Per le attività turistico ricettive e di agenzia di viaggi e tour operator il bonus affitti viene esteso dal Decreto Sostegni Bis fino al 31 luglio 2021. Non è previsto alcun tetto di fatturato e il credito di spetta a condizione che l’ammontare medio mensile del fatturato e dei corrispettivi del periodo compreso tra il 1° aprile 2020 e il 31 marzo 2021 sia inferiore almeno del 30% (nuovo limite invece del 50% dei decreti precedenti) rispetto all’ammontare medio mensile del fatturato e dei corrispettivi del periodo 1° aprile 2019-31 marzo 2020.

Vediamo in ambito travel (Agenzie e Tour Operator) questo cosa comporta, conteggi e gestione.

Il credito di imposta spetta alle agenzie di viaggio e ai tour operator indipendentemente dal volume di ricavi e compensi registrato nel periodo d’imposta precedente.

Le % sono queste:

  • 60% del canone di contratto di locazione;
  • 30% del canone di contratto di affitto d’azienda relativo ad agenzie di viaggio e tour operator.

Il credito può essere utilizzato in compensazione con modello F24 (con codice tributo 6920) per pagare Imposte dirette, Ritenute di acconto, Iva, Irap, Inps, ecc. oppure può essere ceduto a terzi mediante l’apposita applicazione presente sul Sito dell’Agenzia delle Entrate, ma può essere utilizzato solo successivamente all’avvenuto pagamento dei canoni.

Non concorre alla formazione del reddito ai fini delle imposte sui redditi (quindi è escluso dalla tassazione Irpef ed Ires) e del valore della produzione ai fini dell’imposta Irap.

Per quanto riguarda la categoria di appartenenza catastale la norma fa riferimento al canone di locazione, di leasing o di concessione di immobili ad uso non abitativo destinati allo svolgimento dell’attività industriale, commerciale, artigianale, agricola, di interesse turistico o all’esercizio abituale e professionale dell’attività di lavoro autonomo e quindi non si fa più riferimento alla Categoria catastale C1.

La Circolare Agenzia Entrate n. 14/E del 6 giugno 2020, riporta:

Per entrambe le ipotesi identificate ai punti sub a) e b), gli immobili oggetto di locazione (o almeno uno degli immobili in ipotesi di affitto d’azienda o contratto misto), indipendentemente dalla categoria catastale, devono essere destinati allo svolgimento effettivo delle seguenti attività:

  • industriale;
  • commerciale;
  • artigianale;
  • agricola;
  • di interesse turistico (per i soggetti diversi da quelli di cui al comma 3).

In relazione agli immobili destinati all’esercizio abituale e professionale dell’attività di lavoro autonomo, si precisa che rientrano nell’ambito di applicazione del credito, qui in commento, anche gli immobili adibiti promiscuamente all’esercizio dell’arte o professione e all’uso personale o familiare del contribuente che sono ammortizzabili, nel rispetto delle condizioni previste all’articolo 54 del TUIR. Ne consegue che il credito di imposta è riconosciuto sul 50 per cento del canone di locazione.
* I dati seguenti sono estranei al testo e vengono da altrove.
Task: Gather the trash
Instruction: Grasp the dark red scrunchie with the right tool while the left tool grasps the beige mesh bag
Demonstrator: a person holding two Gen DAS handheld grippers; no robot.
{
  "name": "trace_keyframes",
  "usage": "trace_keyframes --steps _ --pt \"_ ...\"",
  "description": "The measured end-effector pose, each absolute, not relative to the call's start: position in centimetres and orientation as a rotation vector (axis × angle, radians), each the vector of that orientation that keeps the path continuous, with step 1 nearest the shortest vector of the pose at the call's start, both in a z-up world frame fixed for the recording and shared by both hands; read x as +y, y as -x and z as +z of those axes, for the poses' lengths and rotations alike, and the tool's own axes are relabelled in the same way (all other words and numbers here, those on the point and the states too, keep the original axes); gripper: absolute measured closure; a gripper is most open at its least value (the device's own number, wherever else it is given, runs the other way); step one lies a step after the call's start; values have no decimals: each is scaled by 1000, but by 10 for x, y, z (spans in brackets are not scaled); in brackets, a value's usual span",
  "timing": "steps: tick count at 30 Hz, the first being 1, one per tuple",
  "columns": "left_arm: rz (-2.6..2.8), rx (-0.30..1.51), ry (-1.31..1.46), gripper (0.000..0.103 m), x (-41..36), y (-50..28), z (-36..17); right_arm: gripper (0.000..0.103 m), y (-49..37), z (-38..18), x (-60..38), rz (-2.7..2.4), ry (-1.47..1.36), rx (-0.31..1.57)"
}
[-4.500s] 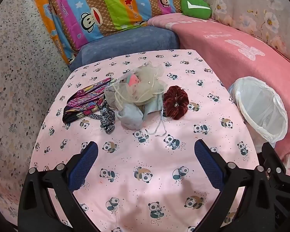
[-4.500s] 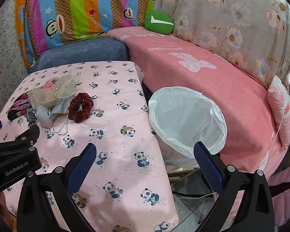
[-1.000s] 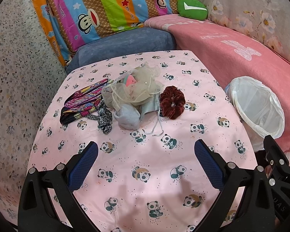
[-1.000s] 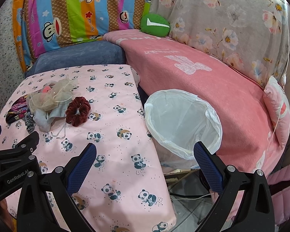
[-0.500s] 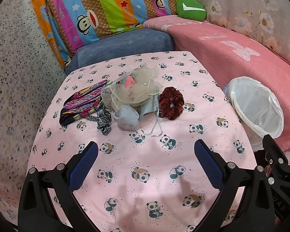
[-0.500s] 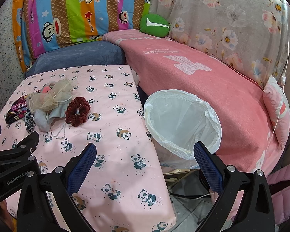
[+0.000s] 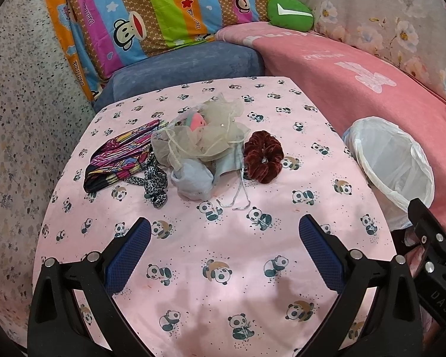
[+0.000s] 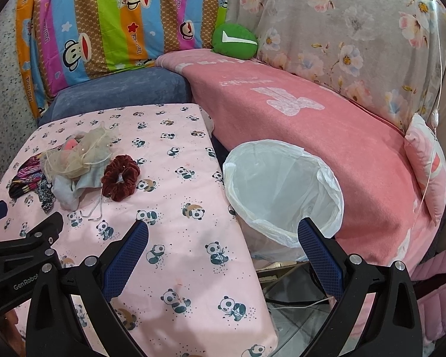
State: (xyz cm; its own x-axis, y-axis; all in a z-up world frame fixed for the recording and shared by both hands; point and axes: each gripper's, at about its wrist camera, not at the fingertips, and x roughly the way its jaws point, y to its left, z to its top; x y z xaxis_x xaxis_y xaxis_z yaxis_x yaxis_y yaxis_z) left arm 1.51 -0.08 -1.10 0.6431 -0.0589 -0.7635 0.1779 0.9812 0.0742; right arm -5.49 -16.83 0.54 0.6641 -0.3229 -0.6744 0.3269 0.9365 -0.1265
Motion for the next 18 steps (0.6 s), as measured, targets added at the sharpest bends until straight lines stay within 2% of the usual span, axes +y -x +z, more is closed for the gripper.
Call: trace_keyframes --steps 16,18 --pt "-28 896 -44 8 100 -78 -47 7 -9 -25 -122 -256 -37 779" --pt "-30 895 -44 11 105 -85 -48 7 -18 -29 -115 -240 -32 786"
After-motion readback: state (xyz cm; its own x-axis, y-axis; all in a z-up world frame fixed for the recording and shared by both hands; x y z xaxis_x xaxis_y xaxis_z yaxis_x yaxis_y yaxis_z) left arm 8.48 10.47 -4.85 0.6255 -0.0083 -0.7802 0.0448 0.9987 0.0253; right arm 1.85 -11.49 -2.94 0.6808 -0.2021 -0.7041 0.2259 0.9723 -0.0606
Ciò a condizione che il contribuente non disponga nel medesimo comune di altro immobile adibito esclusivamente all’esercizio dell’arte o professione; infatti, in tale ipotesi, il credito di imposta non potrà essere riconosciuto con riferimento ai canoni relativi all’immobile ad uso promiscuo, ma solo con riferimento all’immobile adibito ad attività professionale in via esclusiva.

Per quanto riguarda gli enti non commerciali, la disposizione è applicabile anche nel caso in cui gli immobili locati, sempre diversi da quelli ad uso abitativo, siano utilizzati ai fini dell’attività istituzionale. Tale ultimo requisito potrà essere verificato dall’esame dell’atto costitutivo o dello statuto della singola associazione o ente.  Nel caso in cui l’ente non commerciale svolga, nel medesimo immobile, anche attività commerciale, il credito d’imposta sarà attribuito in relazione al canone di locazione afferente alle due sfere (istituzionale e commerciale) e nel rispetto dei differenti requisiti individuati dalla norma.